┏━━

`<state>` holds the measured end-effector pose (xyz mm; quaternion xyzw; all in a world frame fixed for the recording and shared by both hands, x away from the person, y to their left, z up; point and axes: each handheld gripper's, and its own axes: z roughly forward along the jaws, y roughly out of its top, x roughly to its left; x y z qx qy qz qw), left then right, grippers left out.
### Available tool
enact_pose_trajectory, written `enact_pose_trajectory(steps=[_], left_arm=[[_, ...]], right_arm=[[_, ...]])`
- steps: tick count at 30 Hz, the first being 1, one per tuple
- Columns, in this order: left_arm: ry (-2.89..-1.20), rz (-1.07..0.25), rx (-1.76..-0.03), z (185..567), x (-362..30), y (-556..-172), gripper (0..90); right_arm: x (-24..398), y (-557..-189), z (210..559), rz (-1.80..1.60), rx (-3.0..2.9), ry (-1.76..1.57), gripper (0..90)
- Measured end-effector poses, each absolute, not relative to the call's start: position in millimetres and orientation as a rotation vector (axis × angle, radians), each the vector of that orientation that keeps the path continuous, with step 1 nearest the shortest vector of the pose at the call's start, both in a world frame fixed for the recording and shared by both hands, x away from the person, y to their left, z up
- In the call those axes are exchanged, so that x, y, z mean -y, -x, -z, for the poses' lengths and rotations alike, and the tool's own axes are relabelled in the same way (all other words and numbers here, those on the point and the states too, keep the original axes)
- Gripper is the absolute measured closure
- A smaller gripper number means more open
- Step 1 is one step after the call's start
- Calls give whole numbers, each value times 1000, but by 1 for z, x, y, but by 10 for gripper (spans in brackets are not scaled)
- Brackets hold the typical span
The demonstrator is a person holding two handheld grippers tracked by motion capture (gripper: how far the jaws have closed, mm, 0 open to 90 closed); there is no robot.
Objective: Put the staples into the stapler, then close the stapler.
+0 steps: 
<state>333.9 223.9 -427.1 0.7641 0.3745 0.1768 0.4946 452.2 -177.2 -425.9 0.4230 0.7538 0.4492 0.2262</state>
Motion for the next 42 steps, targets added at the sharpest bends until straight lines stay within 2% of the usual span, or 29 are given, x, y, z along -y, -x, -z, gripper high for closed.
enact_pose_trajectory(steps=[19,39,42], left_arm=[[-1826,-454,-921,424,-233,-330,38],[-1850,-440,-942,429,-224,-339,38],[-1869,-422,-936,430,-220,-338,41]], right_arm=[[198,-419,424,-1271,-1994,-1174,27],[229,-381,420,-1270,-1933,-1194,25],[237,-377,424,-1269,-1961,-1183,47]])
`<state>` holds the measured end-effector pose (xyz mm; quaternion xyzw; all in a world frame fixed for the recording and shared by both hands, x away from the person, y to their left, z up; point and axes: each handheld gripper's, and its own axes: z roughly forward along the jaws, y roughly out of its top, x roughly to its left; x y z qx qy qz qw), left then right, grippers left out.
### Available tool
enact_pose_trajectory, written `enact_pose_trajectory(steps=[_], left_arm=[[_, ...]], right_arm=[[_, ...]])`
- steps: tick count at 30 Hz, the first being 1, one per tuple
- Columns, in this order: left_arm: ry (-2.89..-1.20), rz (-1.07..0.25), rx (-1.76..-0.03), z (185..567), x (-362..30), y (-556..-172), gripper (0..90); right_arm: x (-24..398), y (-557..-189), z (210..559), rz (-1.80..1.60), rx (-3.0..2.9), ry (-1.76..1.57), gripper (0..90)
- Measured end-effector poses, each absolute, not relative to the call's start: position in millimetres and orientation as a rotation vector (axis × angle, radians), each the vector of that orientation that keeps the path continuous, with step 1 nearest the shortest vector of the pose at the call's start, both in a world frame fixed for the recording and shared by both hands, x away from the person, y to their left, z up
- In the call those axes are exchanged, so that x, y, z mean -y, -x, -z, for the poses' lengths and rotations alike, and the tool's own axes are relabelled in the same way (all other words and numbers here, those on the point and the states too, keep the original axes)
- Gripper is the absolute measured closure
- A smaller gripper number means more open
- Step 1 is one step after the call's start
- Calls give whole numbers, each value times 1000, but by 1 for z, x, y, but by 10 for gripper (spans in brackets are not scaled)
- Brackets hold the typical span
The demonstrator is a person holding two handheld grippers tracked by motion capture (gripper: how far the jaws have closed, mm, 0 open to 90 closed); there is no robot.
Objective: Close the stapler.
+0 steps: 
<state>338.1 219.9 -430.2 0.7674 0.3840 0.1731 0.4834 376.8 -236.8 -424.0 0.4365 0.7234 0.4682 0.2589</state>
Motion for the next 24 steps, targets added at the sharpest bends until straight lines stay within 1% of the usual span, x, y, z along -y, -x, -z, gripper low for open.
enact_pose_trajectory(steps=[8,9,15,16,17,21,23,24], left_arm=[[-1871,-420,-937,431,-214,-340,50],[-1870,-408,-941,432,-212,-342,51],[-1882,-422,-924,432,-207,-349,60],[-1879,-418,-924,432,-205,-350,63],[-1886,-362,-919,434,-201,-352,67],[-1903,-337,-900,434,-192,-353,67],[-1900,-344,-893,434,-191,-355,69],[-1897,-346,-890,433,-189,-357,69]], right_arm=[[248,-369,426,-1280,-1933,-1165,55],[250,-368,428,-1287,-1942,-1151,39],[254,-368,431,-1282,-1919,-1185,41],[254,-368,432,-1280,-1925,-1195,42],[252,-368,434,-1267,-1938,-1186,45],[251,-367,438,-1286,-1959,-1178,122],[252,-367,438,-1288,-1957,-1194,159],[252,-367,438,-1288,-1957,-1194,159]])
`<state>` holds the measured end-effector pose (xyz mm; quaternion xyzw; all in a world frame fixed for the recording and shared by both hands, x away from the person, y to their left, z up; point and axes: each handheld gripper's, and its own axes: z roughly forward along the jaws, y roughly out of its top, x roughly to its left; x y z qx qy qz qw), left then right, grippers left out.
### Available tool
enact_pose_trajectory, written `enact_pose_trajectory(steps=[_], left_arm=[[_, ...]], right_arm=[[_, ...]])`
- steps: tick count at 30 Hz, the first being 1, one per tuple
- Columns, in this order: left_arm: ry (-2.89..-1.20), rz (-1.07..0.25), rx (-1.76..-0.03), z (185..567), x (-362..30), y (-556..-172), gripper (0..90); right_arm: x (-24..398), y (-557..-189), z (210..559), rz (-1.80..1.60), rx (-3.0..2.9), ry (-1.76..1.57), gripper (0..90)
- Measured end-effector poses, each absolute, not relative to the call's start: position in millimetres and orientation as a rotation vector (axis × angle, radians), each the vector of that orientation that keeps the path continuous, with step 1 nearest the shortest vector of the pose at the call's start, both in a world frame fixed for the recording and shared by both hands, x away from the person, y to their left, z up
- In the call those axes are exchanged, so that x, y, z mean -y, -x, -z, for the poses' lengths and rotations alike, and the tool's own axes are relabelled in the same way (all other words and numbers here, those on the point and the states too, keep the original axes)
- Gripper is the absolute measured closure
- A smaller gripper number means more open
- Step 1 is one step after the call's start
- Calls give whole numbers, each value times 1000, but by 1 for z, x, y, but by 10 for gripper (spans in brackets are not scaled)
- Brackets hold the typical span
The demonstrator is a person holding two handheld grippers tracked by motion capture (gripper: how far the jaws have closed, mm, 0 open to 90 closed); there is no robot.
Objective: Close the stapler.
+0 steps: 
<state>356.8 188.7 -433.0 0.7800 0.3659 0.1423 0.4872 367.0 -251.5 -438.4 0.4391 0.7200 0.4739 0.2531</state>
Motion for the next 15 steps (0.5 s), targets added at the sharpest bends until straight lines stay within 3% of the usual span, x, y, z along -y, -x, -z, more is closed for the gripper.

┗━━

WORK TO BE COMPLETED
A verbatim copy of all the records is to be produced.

SOLUTION FOR THIS PROBLEM
`<state>` holds the measured end-effector pose (xyz mm; quaternion xyzw; all in a world frame fixed for the recording and shared by both hands, x away from the person, y to their left, z up; point and axes: each handheld gripper's, and its own axes: z roughly forward along the jaws, y roughly out of its top, x roughly to its left; x y z qx qy qz qw), left then right, grippers left out.
### Available tool
enact_pose_trajectory, written `enact_pose_trajectory(steps=[_], left_arm=[[_, ...]], right_arm=[[_, ...]])`
- steps: tick count at 30 Hz, the first being 1, one per tuple
- Columns, in this order: left_arm: ry (-2.89..-1.20), rz (-1.07..0.25), rx (-1.76..-0.03), z (185..567), x (-362..30), y (-556..-172), gripper (0..90); right_arm: x (-24..398), y (-557..-189), z (210..559), rz (-1.80..1.60), rx (-3.0..2.9), ry (-1.76..1.57), gripper (0..90)
- Measured end-effector poses, each absolute, not relative to the call's start: position in millimetres and orientation as a rotation vector (axis × angle, radians), each the vector of that orientation that keeps the path continuous, with step 1 nearest the shortest vector of the pose at the call's start, both in a world frame fixed for the recording and shared by both hands, x away from the person, y to their left, z up
- In the call those axes are exchanged, so that x, y, z mean -y, -x, -z, for the poses' lengths and rotations alike, and the tool's own axes are relabelled in the same way (all other words and numbers here, those on the point and the states too, keep the original axes)
- Gripper is the absolute measured closure
- A smaller gripper number means more open
- Step 1 is one step after the call's start
- Calls give whole numbers, each value times 1000, but by 1 for z, x, y, but by 10 for gripper (spans in brackets are not scaled)
- Brackets hold the typical span
The demonstrator is a person holding two handheld grippers tracked by motion capture (gripper: how far the jaws have closed, mm, 0 open to 90 closed); there is no robot.
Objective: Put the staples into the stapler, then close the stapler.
+0 steps: 
<state>333.9 223.9 -427.1 0.7641 0.3745 0.1768 0.4946 452.2 -177.2 -425.9 0.4230 0.7538 0.4492 0.2262</state>
Motion for the next 42 steps, targets added at the sharpest bends until straight lines stay within 2% of the usual span, or 29 are given, x, y, z along -y, -x, -z, gripper high for closed.
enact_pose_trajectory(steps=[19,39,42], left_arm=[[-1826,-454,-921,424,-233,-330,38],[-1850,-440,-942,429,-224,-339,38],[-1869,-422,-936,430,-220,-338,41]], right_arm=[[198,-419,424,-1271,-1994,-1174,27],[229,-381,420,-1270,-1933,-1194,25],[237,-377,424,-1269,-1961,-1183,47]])
`<state>` holds the measured end-effector pose (xyz mm; quaternion xyzw; all in a world frame fixed for the recording and shared by both hands, x away from the person, y to their left, z up; point and axes: each handheld gripper's, and its own axes: z roughly forward along the jaws, y roughly out of its top, x roughly to its left; x y z qx qy qz qw), left then right, grippers left out.
### Available tool
enact_pose_trajectory, written `enact_pose_trajectory(steps=[_], left_arm=[[_, ...]], right_arm=[[_, ...]])`
- steps: tick count at 30 Hz, the first being 1, one per tuple
- Columns, in this order: left_arm: ry (-2.89..-1.20), rz (-1.07..0.25), rx (-1.76..-0.03), z (185..567), x (-362..30), y (-556..-172), gripper (0..90); right_arm: x (-24..398), y (-557..-189), z (210..559), rz (-1.80..1.60), rx (-3.0..2.9), ry (-1.76..1.57), gripper (0..90)
- Measured end-effector poses, each absolute, not relative to the call's start: position in millimetres and orientation as a rotation vector (axis × angle, radians), each the vector of that orientation that keeps the path continuous, with step 1 nearest the shortest vector of the pose at the call's start, both in a world frame fixed for the recording and shared by both hands, x away from the person, y to their left, z up
- In the call those axes are exchanged, so that x, y, z mean -y, -x, -z, for the poses' lengths and rotations alike, and the tool's own axes are relabelled in the same way (all other words and numbers here, those on the point and the states too, keep the original axes)
- Gripper is the absolute measured closure
- A smaller gripper number means more open
- Step 1 is one step after the call's start
- Calls give whole numbers, each value times 1000, but by 1 for z, x, y, but by 10 for gripper (spans in brackets are not scaled)
- Brackets hold the typical span
The demonstrator is a person holding two handheld grippers tracked by motion capture (gripper: how far the jaws have closed, mm, 0 open to 90 closed); there is no robot.
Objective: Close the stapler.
+0 steps: 
<state>338.1 219.9 -430.2 0.7674 0.3840 0.1731 0.4834 376.8 -236.8 -424.0 0.4365 0.7234 0.4682 0.2589</state>
Motion for the next 24 steps, targets added at the sharpest bends until straight lines stay within 1% of the usual span, x, y, z along -y, -x, -z, gripper low for open.
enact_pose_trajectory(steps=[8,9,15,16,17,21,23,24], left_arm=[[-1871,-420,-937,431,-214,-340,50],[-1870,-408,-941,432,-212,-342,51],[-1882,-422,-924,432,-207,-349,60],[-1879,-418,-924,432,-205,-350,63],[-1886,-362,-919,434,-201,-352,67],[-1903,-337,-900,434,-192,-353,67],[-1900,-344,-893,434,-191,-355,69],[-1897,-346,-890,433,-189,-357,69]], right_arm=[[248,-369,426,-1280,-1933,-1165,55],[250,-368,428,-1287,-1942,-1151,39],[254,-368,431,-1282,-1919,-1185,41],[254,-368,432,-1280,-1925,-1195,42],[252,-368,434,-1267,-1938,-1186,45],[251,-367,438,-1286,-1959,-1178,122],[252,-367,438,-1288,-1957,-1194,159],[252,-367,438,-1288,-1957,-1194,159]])
`<state>` holds the measured end-effector pose (xyz mm; quaternion xyzw; all in a world frame fixed for the recording and shared by both hands, x away from the person, y to their left, z up; point and axes: each handheld gripper's, and its own axes: z roughly forward along the jaws, y roughly out of its top, x roughly to its left; x y z qx qy qz qw), left then right, grippers left out.
### Available tool
enact_pose_trajectory, written `enact_pose_trajectory(steps=[_], left_arm=[[_, ...]], right_arm=[[_, ...]])`
- steps: tick count at 30 Hz, the first being 1, one per tuple
- Columns, in this order: left_arm: ry (-2.89..-1.20), rz (-1.07..0.25), rx (-1.76..-0.03), z (185..567), x (-362..30), y (-556..-172), gripper (0..90); right_arm: x (-24..398), y (-557..-189), z (210..559), rz (-1.80..1.60), rx (-3.0..2.9), ry (-1.76..1.57), gripper (0..90)
- Measured end-effector poses, each absolute, not relative to the call's start: position in millimetres and orientation as a rotation vector (axis × angle, radians), each the vector of that orientation that keeps the path continuous, with step 1 nearest the shortest vector of the pose at the call's start, both in a world frame fixed for the recording and shared by both hands, x away from the person, y to their left, z up
- In the call those axes are exchanged, so that x, y, z mean -y, -x, -z, for the poses' lengths and rotations alike, and the tool's own axes are relabelled in the same way (all other words and numbers here, those on the point and the states too, keep the original axes)
- Gripper is the absolute measured closure
- A smaller gripper number means more open
- Step 1 is one step after the call's start
- Calls give whole numbers, each value times 1000, but by 1 for z, x, y, but by 10 for gripper (spans in brackets are not scaled)
- Brackets hold the typical span
The demonstrator is a person holding two handheld grippers tracked by motion capture (gripper: how far the jaws have closed, mm, 0 open to 90 closed); there is no robot.
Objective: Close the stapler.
+0 steps: 
<state>356.8 188.7 -433.0 0.7800 0.3659 0.1423 0.4872 367.0 -251.5 -438.4 0.4391 0.7200 0.4739 0.2531</state>
Motion for the next 15 steps (0.5 s), targets added at the sharpest bends until straight lines stay within 3% of the usual span, x, y, z along -y, -x, -z, more is closed for the gripper.

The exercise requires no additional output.